In Fig. IB, the Ch. B Out is the sum of several elements, beginning with the 
Ch. B Source. Next, Term 33B is mixed in with inverted polarity; this is the Ch. A 
source delayed by a Haas delay of length D5 and attenuated by an amount K5. 
Note the crossed channels. The Terms 33A and 33B form a pair which are 
opposite in polarity from each other and assigned to opposite channels from the 
source (crossed channels). This spreads the Madsen-decoded ambience 
stereophonically, and as widely as possible, reduces center buildup, and also 
separates any off-center source from its ambience to reduce the masking effect. 
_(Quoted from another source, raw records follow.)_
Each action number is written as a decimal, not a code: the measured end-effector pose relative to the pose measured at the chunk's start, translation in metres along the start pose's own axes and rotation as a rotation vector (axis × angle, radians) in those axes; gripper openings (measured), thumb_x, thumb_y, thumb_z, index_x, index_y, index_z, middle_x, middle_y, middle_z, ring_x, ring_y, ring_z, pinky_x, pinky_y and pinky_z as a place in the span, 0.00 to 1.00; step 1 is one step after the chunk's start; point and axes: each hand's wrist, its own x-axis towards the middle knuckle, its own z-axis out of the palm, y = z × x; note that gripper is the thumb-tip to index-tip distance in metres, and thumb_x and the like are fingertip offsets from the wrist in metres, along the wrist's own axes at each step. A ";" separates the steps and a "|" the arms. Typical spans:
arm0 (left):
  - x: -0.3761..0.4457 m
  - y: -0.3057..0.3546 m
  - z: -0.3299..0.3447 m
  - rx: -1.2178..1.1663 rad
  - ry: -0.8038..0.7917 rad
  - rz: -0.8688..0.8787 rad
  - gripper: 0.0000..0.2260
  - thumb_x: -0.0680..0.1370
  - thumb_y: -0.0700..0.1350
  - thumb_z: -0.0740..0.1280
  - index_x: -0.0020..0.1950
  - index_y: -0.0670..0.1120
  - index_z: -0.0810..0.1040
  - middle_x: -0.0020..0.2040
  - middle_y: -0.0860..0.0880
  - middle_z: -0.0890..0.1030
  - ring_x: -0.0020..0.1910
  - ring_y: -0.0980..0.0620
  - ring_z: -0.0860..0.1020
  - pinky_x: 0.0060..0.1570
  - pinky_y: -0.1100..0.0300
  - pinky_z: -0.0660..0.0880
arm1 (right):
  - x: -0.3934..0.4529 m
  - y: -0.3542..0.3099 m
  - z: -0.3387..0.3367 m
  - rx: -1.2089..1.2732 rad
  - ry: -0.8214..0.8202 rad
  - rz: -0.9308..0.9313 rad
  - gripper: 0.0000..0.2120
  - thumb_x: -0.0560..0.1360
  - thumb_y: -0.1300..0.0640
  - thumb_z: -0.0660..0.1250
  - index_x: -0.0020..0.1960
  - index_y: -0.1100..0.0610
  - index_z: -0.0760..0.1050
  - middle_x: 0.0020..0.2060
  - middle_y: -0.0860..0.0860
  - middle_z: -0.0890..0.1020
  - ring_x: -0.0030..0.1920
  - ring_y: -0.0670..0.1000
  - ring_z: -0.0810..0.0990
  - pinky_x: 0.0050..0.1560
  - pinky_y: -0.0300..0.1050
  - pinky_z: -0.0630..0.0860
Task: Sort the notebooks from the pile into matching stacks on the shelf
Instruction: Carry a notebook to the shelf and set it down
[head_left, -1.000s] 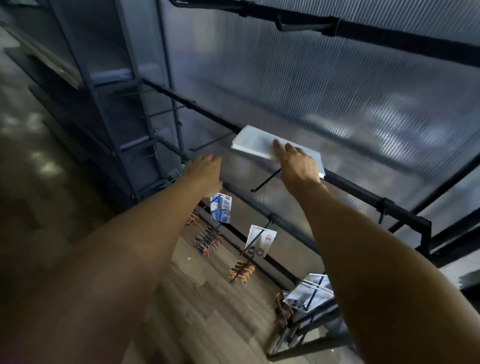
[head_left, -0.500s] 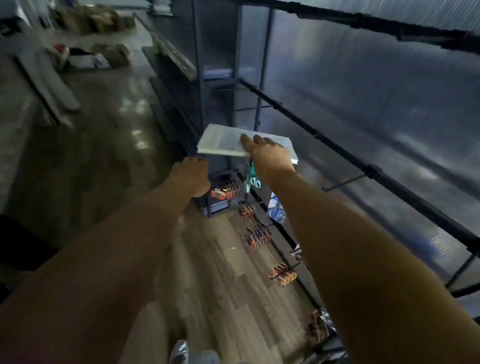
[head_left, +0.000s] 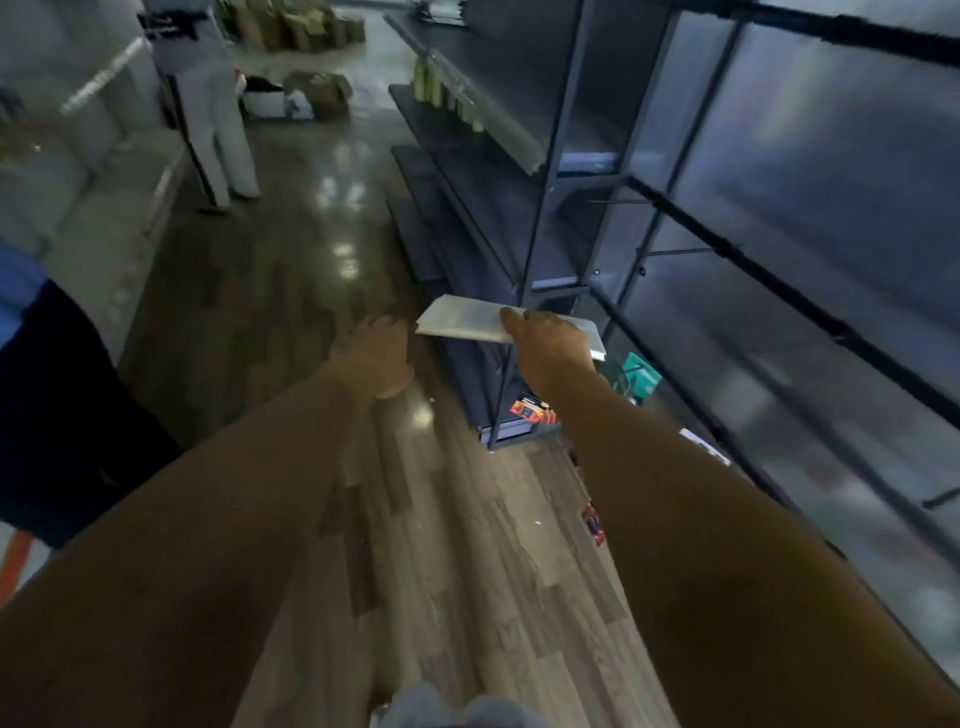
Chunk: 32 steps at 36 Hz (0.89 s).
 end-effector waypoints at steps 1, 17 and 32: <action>0.006 -0.013 0.001 -0.003 -0.006 -0.004 0.29 0.79 0.49 0.62 0.78 0.46 0.56 0.76 0.44 0.61 0.73 0.43 0.61 0.70 0.49 0.62 | 0.010 -0.008 0.001 0.003 -0.006 0.002 0.25 0.80 0.61 0.55 0.76 0.54 0.55 0.66 0.57 0.72 0.64 0.58 0.72 0.61 0.51 0.69; 0.096 -0.152 0.008 -0.026 -0.048 -0.098 0.26 0.80 0.49 0.60 0.77 0.44 0.58 0.75 0.43 0.62 0.73 0.42 0.62 0.69 0.49 0.63 | 0.154 -0.097 0.013 -0.048 -0.053 -0.073 0.25 0.80 0.60 0.56 0.75 0.55 0.56 0.64 0.57 0.73 0.62 0.58 0.74 0.59 0.51 0.70; 0.264 -0.205 -0.041 0.028 -0.027 -0.171 0.26 0.77 0.47 0.66 0.73 0.45 0.64 0.72 0.44 0.66 0.71 0.43 0.65 0.67 0.49 0.67 | 0.353 -0.089 0.026 0.018 -0.027 -0.136 0.25 0.80 0.59 0.57 0.75 0.56 0.56 0.65 0.58 0.72 0.63 0.58 0.72 0.62 0.53 0.71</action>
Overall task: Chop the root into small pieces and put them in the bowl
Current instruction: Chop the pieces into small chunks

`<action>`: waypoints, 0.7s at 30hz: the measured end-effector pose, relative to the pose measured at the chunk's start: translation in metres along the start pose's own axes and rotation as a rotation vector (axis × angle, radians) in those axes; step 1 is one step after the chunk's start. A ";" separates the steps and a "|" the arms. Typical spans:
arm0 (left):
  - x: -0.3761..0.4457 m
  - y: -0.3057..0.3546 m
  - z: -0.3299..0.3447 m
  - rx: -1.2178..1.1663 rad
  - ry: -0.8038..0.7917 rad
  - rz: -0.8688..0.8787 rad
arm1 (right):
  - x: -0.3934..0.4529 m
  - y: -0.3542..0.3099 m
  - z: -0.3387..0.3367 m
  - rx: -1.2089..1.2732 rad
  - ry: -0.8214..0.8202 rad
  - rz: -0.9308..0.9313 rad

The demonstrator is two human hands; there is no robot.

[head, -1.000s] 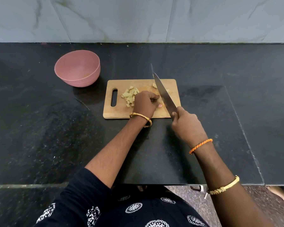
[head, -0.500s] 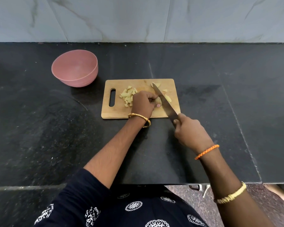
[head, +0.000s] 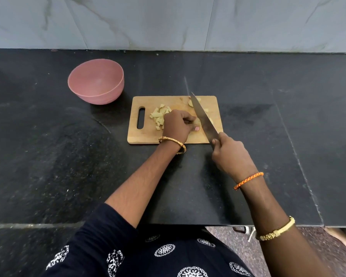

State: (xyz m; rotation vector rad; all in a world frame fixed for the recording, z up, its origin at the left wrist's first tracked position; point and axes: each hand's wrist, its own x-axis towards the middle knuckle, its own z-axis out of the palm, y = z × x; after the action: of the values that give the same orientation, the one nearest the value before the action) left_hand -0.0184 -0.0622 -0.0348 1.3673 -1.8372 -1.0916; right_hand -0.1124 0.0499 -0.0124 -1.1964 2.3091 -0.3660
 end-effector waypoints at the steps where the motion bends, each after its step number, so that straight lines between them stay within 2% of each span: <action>1: 0.000 0.000 0.000 0.002 -0.001 -0.005 | -0.001 0.000 -0.001 0.007 0.011 -0.009; 8: 0.001 0.000 0.000 0.026 -0.012 -0.014 | -0.001 -0.004 0.000 -0.002 0.016 -0.059; 16: 0.002 -0.001 0.001 0.060 -0.012 0.007 | -0.002 -0.018 0.002 -0.121 0.040 -0.012; 21: 0.001 -0.002 0.000 0.058 -0.018 0.020 | 0.008 -0.031 0.003 -0.147 -0.040 0.005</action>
State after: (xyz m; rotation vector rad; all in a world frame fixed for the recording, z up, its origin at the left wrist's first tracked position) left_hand -0.0178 -0.0636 -0.0362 1.3734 -1.9051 -1.0506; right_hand -0.0937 0.0255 -0.0037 -1.2549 2.3373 -0.1715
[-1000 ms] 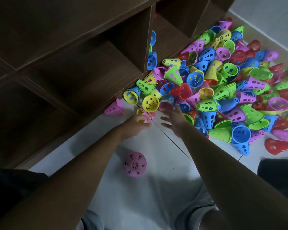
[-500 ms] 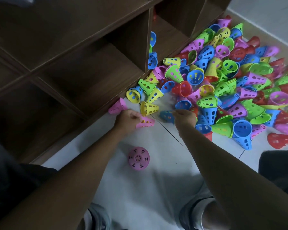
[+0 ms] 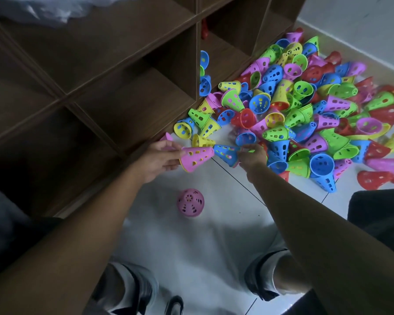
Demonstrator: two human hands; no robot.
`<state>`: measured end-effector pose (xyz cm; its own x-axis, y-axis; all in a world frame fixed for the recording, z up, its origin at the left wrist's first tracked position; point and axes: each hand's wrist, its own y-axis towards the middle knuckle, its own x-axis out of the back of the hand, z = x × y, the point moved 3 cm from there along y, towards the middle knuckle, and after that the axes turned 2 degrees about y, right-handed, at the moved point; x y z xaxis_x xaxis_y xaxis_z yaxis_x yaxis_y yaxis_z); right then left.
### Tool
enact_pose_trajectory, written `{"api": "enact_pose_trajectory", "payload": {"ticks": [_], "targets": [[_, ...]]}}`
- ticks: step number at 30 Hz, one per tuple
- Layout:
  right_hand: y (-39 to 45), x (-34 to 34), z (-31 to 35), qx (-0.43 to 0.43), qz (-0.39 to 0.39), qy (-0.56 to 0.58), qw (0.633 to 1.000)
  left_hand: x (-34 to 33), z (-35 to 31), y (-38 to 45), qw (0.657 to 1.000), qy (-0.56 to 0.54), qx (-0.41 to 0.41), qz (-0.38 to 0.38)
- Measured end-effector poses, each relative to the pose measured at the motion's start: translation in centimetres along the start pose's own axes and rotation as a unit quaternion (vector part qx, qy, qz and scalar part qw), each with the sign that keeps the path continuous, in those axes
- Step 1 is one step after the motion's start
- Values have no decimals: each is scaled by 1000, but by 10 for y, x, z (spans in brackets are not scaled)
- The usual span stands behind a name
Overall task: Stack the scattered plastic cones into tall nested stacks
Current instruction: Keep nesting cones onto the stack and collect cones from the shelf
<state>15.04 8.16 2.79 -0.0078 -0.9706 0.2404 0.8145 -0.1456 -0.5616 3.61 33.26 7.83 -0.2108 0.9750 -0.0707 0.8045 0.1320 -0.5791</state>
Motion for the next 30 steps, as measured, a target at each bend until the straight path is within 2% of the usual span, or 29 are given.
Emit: {"api": "enact_pose_trajectory", "payload": {"ticks": [4,7,15,18,22,26,30], "targets": [[-6,1,6,-24,25,86,996,10,0,-17,998,-26,19,54],[-18,-3,18,-40,71,155,985,16,5,-29,995,-47,31,82],[-47,-14,26,-24,247,152,957,18,28,-51,984,-42,46,169],[-60,-19,30,-40,290,176,940,18,34,-58,979,-34,55,191],[-72,-23,37,-50,353,168,919,16,40,-62,979,-29,58,191],[-83,-24,40,-62,408,172,894,12,47,-66,986,8,66,156],[-92,-25,37,-59,456,101,882,10,56,-66,989,47,71,124]]}}
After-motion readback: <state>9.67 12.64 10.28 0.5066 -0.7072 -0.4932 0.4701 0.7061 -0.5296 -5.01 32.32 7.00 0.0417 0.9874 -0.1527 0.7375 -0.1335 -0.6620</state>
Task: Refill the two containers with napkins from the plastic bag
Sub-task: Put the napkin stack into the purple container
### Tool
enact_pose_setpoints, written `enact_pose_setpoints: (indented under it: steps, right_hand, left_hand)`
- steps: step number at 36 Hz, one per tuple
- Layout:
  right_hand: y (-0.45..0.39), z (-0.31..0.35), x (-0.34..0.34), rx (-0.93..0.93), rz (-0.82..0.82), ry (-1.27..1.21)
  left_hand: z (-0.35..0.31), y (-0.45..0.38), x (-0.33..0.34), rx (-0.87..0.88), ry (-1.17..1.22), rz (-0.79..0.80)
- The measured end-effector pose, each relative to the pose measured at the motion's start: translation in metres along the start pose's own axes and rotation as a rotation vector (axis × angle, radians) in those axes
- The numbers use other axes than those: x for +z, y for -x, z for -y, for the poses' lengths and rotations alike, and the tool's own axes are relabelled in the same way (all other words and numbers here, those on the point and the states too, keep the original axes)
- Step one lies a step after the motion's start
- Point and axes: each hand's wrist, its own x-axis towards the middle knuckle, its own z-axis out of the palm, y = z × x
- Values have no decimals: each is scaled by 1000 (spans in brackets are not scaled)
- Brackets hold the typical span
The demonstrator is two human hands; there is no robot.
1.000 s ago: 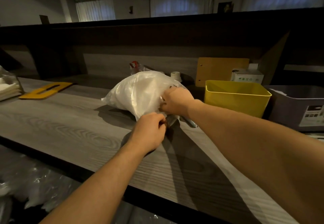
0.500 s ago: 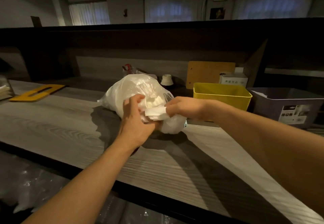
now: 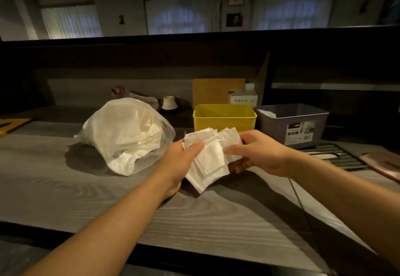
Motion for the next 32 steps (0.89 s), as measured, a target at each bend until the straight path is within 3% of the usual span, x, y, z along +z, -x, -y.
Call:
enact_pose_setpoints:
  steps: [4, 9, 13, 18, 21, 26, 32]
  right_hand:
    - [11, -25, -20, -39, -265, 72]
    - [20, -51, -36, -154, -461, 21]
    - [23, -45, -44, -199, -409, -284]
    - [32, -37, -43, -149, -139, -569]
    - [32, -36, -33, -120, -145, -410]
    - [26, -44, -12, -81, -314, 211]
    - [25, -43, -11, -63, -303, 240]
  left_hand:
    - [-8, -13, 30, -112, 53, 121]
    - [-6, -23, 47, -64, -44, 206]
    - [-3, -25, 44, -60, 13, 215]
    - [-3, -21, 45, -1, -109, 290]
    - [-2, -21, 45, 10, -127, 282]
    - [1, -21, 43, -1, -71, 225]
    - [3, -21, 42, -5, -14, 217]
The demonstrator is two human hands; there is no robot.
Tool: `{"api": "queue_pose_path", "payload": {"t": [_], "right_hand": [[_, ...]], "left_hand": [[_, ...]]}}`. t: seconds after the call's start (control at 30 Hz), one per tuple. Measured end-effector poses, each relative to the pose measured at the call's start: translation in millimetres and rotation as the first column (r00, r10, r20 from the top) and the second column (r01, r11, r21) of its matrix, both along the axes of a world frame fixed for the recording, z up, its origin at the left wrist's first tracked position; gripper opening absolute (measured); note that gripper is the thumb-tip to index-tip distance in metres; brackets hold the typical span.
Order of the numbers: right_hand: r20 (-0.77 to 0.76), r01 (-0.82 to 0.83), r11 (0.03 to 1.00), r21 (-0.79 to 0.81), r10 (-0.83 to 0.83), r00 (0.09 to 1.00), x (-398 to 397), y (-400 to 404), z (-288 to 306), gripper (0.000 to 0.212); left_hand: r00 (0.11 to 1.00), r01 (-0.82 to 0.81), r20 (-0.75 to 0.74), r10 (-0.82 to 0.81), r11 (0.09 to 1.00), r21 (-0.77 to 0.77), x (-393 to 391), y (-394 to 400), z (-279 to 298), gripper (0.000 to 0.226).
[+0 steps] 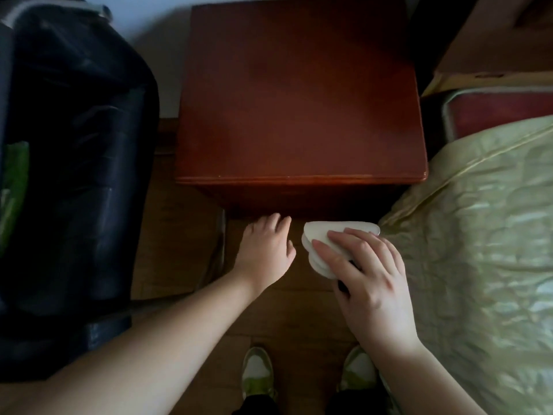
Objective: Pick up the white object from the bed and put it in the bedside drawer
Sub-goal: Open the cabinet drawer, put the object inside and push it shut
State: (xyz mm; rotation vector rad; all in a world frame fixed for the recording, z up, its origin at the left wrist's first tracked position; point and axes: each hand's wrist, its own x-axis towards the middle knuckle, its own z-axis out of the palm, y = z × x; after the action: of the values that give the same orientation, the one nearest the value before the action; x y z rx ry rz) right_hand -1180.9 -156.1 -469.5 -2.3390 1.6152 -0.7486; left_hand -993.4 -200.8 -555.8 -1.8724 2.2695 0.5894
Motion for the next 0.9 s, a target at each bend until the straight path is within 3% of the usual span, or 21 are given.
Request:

Next is Term 34B, also mixed in with inverted polarity; this is the Ch. B source 
delayed by a longer delay of length D6 and attenuated by a greater attenuation 
K6. The pair of terms 34A and 34B are not crossed in channel; they are in polarity 
with each other (although opposite in polarity from the source). Next, Term 35B 
once again crosses channels. The Term 35B is the Ch. A Source delayed by an 
even longer delay of length D7 and attenuated by an even greater attenuation K7. 
Next, Term 36B is the Ch. B Source delayed by an even longer delay of length D8 
and attenuated by an even greater attenuation K8. This equation potentially 
continues to infinity (until the increased attenuations result in inaudible sound) 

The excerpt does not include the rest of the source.